An Iterator<E> is a cursor that traverses a collection one element at a time without exposing the underlying data structure. The enhanced for-each loop is syntactic sugar the Java compiler desugars into iterator calls.

What Problem Does It Solve?

Before iterators, traversing a Vector used an integer index; traversing a linked list required following next pointers directly. There was no unified way to walk over any collection type. Iterator provides a single traversal protocol that works for arrays, linked lists, hash tables, and trees — callers never need to know the backing data structure.

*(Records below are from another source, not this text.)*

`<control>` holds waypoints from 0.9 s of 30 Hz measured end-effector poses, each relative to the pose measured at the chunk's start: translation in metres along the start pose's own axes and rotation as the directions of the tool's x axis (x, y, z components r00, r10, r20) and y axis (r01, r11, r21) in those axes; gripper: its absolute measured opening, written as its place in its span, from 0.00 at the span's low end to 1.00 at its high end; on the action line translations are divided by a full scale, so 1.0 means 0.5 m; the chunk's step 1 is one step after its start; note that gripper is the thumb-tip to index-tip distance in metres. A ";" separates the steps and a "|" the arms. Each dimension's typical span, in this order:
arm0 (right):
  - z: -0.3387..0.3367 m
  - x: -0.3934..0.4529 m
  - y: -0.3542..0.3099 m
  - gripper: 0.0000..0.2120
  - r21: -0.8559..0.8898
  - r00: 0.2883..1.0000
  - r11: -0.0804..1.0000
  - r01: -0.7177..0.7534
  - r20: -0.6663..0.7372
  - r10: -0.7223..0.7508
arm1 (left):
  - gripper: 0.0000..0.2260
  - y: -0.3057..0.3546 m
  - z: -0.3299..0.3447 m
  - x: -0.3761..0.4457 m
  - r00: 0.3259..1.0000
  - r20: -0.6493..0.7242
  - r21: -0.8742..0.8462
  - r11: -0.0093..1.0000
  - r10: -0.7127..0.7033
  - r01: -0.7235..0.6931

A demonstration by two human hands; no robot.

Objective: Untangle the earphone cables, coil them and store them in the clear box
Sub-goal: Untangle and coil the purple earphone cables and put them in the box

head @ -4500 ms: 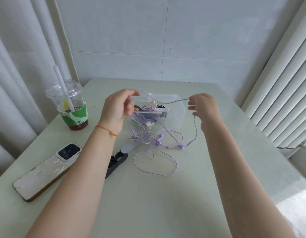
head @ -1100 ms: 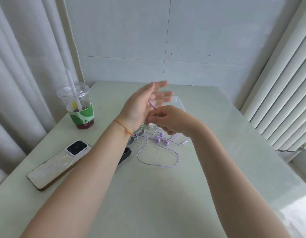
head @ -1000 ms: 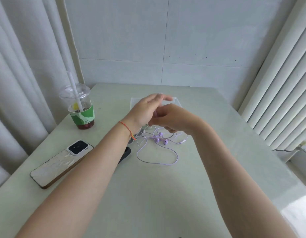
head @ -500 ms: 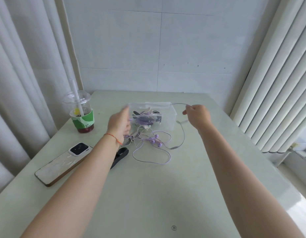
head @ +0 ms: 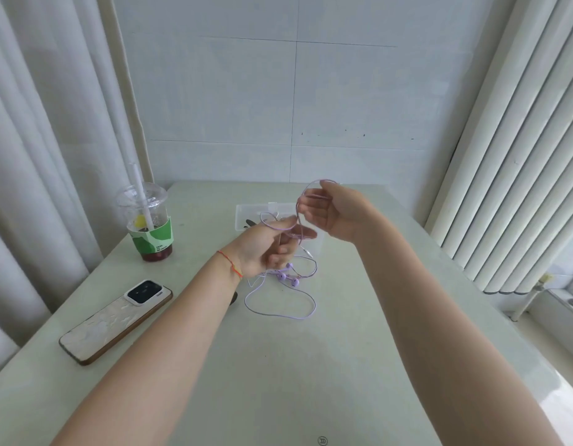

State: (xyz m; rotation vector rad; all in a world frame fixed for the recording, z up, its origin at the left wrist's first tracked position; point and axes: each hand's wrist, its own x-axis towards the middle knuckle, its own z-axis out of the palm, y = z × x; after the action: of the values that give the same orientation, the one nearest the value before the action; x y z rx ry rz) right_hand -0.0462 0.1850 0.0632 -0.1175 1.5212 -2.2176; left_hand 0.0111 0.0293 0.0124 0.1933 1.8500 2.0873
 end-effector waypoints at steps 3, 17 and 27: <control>-0.022 0.015 -0.002 0.19 0.217 0.998 0.975 0.044 -0.055 -0.033 | 0.14 -0.013 -0.014 -0.013 1.000 0.025 0.031 0.999 -0.013 0.012; -0.024 0.002 0.126 0.09 -0.426 0.919 0.899 0.103 0.387 0.079 | 0.13 0.033 -0.042 0.025 0.910 -0.381 -0.393 0.862 0.164 -0.320; -0.122 0.039 0.069 0.23 -0.701 0.864 0.712 -0.047 -0.386 -0.323 | 0.15 0.007 -0.127 0.007 0.722 -0.668 -0.485 0.632 0.177 -0.604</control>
State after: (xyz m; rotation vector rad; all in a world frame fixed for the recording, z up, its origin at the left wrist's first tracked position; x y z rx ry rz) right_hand -0.0722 0.2196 0.0050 0.1154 2.6716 -1.7108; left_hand -0.0135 -0.0290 0.0065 -0.2564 1.1649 3.3123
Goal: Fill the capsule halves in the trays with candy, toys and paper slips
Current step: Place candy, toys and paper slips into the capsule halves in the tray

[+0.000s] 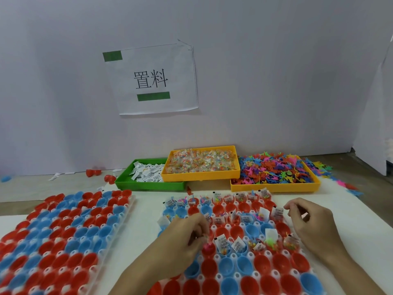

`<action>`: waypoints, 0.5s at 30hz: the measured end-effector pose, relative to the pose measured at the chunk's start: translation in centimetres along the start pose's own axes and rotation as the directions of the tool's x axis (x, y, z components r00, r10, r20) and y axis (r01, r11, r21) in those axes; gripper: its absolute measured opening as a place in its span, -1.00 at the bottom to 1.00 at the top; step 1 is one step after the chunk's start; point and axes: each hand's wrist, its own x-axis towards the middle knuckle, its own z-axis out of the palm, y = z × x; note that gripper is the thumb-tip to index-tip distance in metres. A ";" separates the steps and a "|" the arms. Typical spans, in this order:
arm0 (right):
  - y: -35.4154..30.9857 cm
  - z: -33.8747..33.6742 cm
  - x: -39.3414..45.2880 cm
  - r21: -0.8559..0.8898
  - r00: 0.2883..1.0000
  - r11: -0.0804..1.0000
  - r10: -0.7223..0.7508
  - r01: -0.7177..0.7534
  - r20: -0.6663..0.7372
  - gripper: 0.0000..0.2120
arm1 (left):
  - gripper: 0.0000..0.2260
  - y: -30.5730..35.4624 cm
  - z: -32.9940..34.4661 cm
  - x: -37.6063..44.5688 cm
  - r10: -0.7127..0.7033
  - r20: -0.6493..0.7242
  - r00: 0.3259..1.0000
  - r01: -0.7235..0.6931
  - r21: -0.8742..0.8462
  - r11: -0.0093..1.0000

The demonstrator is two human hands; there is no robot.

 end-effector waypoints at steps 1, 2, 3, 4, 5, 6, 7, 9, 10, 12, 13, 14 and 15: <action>0.0 0.0 0.0 -0.001 1.000 1.000 -0.002 0.002 0.008 -0.74 | -0.82 0.1 -0.1 0.1 -0.013 0.014 1.000 0.013 0.016 1.000; 0.0 0.0 0.0 -0.001 1.000 1.000 -0.003 0.003 0.013 -0.73 | -0.83 0.1 -0.1 0.2 -0.027 0.023 0.999 0.026 0.033 0.999; 0.0 0.1 0.1 -0.002 1.000 1.000 -0.003 0.003 0.013 -0.73 | -0.84 0.2 -0.2 0.4 -0.040 0.025 0.999 0.039 0.048 0.998; 0.1 0.1 0.2 -0.005 1.000 1.000 -0.002 0.002 0.011 -0.72 | -0.85 0.2 -0.3 0.5 -0.049 0.019 0.999 0.048 0.058 0.997; 0.1 0.1 0.3 -0.009 1.000 1.000 0.000 0.000 0.009 -0.72 | -0.84 0.3 -0.3 0.7 -0.050 0.010 0.999 0.049 0.070 0.996; 0.1 0.1 0.3 -0.013 1.000 1.000 0.003 -0.003 0.008 -0.71 | -0.82 0.4 -0.2 0.8 -0.045 0.004 0.999 0.044 0.085 0.995; 0.1 0.1 0.2 -0.016 1.000 1.000 0.002 -0.002 0.010 -0.72 | -0.82 0.4 -0.1 0.8 -0.038 0.000 0.999 0.037 0.095 0.995; -0.1 0.0 0.2 -0.015 1.000 1.000 -0.001 0.001 0.014 -0.73 | -0.86 0.4 0.2 0.9 -0.029 -0.004 1.000 0.029 0.085 0.996; -0.1 0.0 0.2 -0.012 1.000 1.000 0.000 0.000 0.014 -0.73 | -0.88 0.3 0.4 0.9 -0.028 -0.004 1.000 0.028 0.077 0.997; -0.2 -0.1 0.2 -0.014 1.000 1.000 0.002 -0.002 0.011 -0.74 | -0.89 0.2 0.8 0.8 -0.033 -0.015 0.999 0.034 0.072 0.997; -0.3 0.0 0.2 -0.015 1.000 1.000 0.009 -0.008 0.009 -0.74 | -0.89 0.1 1.0 0.8 -0.040 -0.021 0.999 0.041 0.074 0.996; -0.4 0.0 0.2 -0.016 1.000 1.000 0.016 -0.016 0.007 -0.74 | -0.90 0.1 1.1 0.8 -0.043 -0.026 0.999 0.045 0.075 0.996; -0.4 0.0 0.2 -0.015 1.000 1.000 0.021 -0.021 0.007 -0.74 | -0.90 0.1 1.2 0.8 -0.042 -0.030 0.999 0.044 0.077 0.996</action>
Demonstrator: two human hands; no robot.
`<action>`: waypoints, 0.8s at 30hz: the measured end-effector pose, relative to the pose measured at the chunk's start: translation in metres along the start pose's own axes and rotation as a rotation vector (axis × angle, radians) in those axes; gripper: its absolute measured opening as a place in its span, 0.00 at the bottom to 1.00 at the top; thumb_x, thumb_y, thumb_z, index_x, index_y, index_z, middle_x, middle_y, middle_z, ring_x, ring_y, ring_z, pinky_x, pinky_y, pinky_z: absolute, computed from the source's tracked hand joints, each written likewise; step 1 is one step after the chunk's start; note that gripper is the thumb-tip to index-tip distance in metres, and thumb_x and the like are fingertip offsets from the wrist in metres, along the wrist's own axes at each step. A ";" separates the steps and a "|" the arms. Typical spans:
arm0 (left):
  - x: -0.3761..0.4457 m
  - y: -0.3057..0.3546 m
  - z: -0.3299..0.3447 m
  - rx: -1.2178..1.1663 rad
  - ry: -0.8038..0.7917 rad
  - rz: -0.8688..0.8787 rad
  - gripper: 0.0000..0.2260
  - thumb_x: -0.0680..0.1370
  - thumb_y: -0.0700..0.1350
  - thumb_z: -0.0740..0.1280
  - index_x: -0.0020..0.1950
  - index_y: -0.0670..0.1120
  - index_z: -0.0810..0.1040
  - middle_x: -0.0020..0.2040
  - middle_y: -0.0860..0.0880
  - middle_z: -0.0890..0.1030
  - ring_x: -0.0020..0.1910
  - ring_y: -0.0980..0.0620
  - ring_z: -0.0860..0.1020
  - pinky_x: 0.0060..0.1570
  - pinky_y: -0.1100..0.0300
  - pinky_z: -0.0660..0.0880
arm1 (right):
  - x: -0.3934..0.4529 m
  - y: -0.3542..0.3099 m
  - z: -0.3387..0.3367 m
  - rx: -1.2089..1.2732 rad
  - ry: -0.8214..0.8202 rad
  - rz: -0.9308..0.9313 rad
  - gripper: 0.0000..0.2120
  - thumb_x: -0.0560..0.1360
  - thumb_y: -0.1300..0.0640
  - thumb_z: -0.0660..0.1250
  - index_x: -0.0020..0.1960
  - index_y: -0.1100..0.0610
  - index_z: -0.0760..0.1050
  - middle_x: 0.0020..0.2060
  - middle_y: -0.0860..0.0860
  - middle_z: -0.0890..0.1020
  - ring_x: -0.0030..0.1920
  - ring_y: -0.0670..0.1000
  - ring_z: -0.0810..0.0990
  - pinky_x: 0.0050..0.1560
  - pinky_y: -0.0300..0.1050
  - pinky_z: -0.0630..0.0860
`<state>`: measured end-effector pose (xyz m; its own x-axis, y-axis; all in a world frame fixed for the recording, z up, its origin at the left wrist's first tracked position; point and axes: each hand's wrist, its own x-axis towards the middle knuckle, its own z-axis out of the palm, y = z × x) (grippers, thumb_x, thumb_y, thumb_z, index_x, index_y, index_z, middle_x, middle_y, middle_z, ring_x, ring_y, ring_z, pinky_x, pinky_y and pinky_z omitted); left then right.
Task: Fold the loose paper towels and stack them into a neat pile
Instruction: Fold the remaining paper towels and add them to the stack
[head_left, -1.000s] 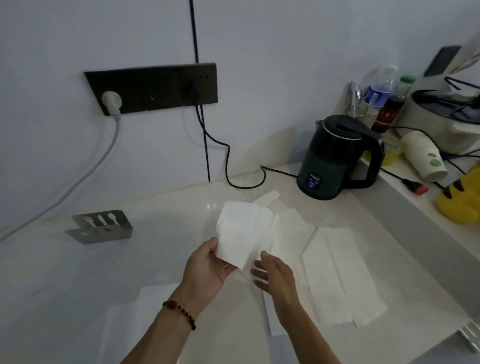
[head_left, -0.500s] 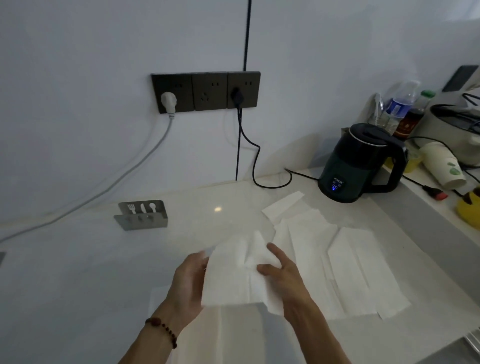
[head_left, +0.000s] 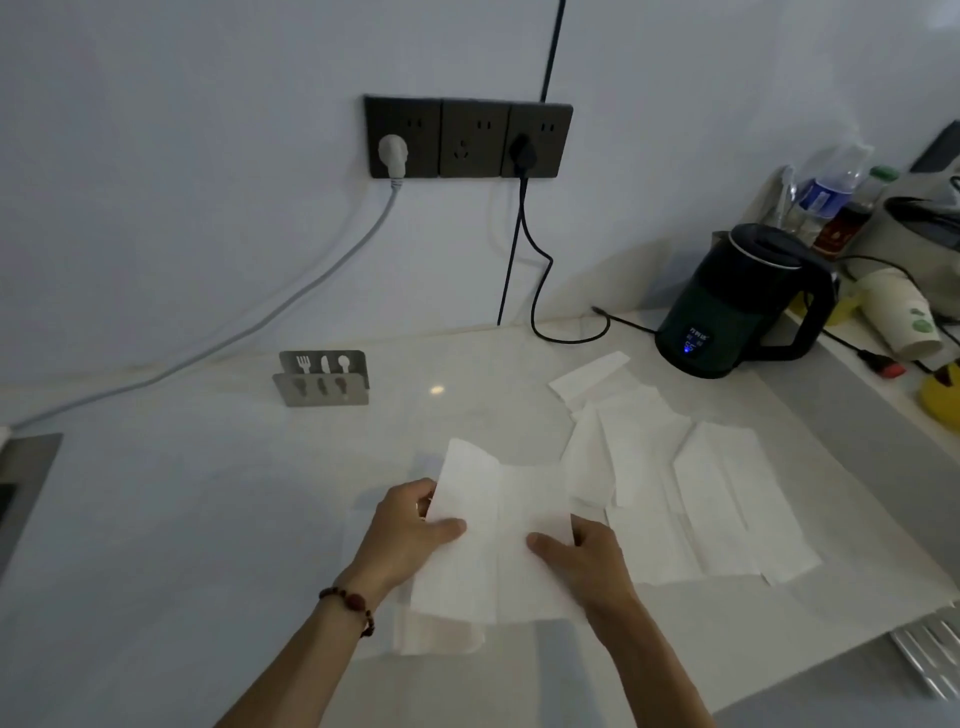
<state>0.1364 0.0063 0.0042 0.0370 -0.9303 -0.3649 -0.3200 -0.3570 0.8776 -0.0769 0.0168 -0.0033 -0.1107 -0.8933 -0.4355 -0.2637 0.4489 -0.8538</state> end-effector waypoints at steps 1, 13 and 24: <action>-0.001 -0.005 -0.002 0.031 0.029 -0.015 0.07 0.70 0.43 0.76 0.45 0.43 0.82 0.41 0.49 0.85 0.39 0.51 0.83 0.42 0.58 0.80 | -0.003 0.003 0.003 0.002 0.012 -0.003 0.02 0.73 0.60 0.72 0.43 0.59 0.82 0.38 0.51 0.86 0.37 0.50 0.83 0.34 0.39 0.78; -0.007 -0.045 -0.016 0.264 0.106 -0.111 0.13 0.73 0.45 0.73 0.35 0.38 0.77 0.33 0.42 0.83 0.33 0.47 0.83 0.39 0.53 0.81 | 0.000 0.018 0.030 -0.265 0.041 -0.092 0.16 0.76 0.55 0.67 0.33 0.58 0.67 0.29 0.49 0.71 0.31 0.48 0.68 0.32 0.39 0.65; -0.004 -0.049 -0.011 0.319 0.178 -0.147 0.11 0.71 0.50 0.75 0.37 0.43 0.81 0.35 0.52 0.82 0.35 0.56 0.79 0.37 0.61 0.75 | 0.005 0.021 0.030 -0.327 0.049 -0.102 0.12 0.77 0.55 0.66 0.37 0.59 0.73 0.33 0.50 0.78 0.33 0.48 0.74 0.33 0.38 0.68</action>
<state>0.1623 0.0266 -0.0339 0.2592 -0.8811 -0.3956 -0.5758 -0.4698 0.6692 -0.0543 0.0225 -0.0313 -0.1115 -0.9369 -0.3314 -0.5685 0.3337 -0.7520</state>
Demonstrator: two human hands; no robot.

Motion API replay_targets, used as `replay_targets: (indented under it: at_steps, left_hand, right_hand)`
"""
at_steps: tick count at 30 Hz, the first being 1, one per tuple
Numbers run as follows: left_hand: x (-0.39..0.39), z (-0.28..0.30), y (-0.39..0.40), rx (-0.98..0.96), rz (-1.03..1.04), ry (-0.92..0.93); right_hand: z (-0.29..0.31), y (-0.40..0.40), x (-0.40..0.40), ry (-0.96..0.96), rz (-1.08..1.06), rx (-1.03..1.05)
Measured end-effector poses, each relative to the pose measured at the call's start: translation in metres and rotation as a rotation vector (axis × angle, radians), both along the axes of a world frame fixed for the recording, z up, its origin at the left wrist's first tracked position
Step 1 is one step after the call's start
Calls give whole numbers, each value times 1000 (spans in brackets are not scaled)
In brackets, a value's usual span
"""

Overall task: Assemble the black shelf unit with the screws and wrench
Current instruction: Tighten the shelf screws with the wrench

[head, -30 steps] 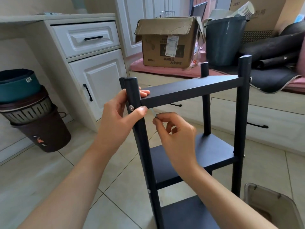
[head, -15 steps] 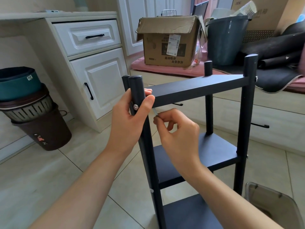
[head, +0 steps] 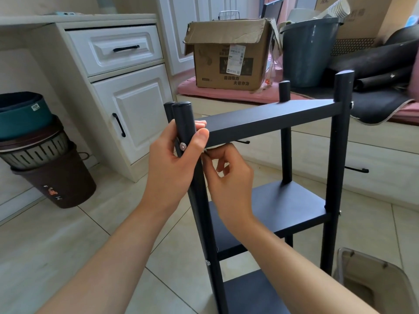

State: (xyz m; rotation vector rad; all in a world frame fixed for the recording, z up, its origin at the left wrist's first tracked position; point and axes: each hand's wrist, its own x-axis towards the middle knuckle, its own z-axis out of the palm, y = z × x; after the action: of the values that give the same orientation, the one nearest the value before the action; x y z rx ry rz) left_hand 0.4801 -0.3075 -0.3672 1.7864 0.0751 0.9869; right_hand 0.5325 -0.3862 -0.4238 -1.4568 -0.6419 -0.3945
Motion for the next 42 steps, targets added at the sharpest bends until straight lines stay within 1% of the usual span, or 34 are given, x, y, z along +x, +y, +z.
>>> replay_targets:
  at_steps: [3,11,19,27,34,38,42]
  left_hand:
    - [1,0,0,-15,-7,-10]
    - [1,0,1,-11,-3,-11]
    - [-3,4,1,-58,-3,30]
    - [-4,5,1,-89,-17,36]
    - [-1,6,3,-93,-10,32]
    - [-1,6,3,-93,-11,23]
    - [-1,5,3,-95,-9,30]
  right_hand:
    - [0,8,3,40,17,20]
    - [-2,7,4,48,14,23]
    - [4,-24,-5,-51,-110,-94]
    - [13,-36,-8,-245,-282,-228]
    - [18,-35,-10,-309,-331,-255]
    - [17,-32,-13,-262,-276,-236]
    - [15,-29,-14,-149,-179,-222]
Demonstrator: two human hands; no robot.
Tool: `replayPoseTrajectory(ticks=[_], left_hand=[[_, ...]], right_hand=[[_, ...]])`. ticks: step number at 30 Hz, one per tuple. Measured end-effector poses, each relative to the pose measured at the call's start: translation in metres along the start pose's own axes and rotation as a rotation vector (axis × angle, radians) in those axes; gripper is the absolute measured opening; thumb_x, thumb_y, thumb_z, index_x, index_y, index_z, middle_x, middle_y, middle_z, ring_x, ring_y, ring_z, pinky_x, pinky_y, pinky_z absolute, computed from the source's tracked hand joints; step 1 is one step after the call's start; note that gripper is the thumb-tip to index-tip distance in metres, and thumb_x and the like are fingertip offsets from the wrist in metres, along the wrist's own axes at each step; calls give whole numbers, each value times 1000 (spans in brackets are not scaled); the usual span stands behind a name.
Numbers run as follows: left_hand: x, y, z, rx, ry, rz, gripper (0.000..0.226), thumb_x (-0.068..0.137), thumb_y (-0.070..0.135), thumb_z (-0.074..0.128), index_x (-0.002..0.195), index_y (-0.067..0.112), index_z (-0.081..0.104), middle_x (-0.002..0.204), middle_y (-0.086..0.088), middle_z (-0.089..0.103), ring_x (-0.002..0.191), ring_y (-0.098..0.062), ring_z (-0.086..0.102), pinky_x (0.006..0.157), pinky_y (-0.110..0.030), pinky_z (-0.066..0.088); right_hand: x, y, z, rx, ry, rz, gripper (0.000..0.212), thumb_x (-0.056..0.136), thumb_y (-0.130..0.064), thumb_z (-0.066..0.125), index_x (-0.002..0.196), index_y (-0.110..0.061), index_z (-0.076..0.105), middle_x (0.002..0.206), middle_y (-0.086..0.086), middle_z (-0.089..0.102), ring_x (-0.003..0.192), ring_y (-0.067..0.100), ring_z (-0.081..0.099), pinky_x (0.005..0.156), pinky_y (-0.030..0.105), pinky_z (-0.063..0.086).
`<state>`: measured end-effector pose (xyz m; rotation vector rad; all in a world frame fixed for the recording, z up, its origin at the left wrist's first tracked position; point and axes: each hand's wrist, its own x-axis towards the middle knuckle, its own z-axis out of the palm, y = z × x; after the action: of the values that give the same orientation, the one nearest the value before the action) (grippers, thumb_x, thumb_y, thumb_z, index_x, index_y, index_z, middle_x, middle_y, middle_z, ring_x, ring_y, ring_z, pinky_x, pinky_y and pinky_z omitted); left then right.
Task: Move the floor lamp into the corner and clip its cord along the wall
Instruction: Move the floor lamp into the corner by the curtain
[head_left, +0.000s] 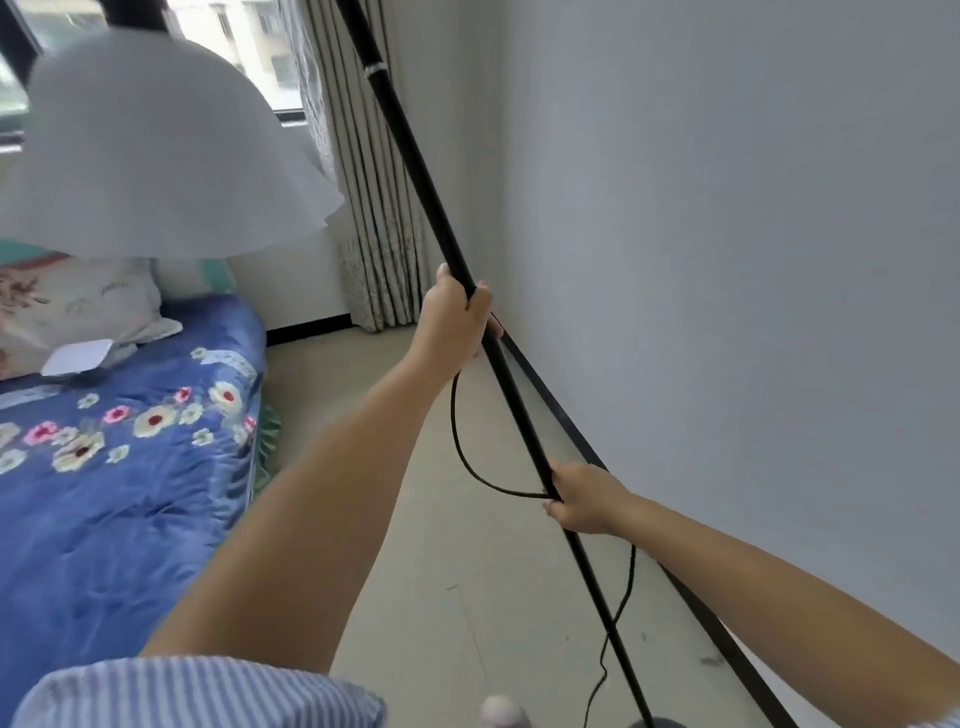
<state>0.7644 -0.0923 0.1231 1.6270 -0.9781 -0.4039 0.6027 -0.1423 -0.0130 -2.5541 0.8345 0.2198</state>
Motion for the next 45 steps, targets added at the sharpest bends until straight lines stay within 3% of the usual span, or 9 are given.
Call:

The Iterable and Iterator Interfaces

// java.lang
public interface Iterable<E> {
Iterator<E> iterator();
}

// java.util
public interface Iterator<E> {
boolean hasNext(); // true if more elements remain
E next(); // return next element and advance cursor
default void remove() { throw new UnsupportedOperationException(); }
}

Any class implementing Iterable<E> can be used in a for-each loop. All Collection implementations implement Iterable.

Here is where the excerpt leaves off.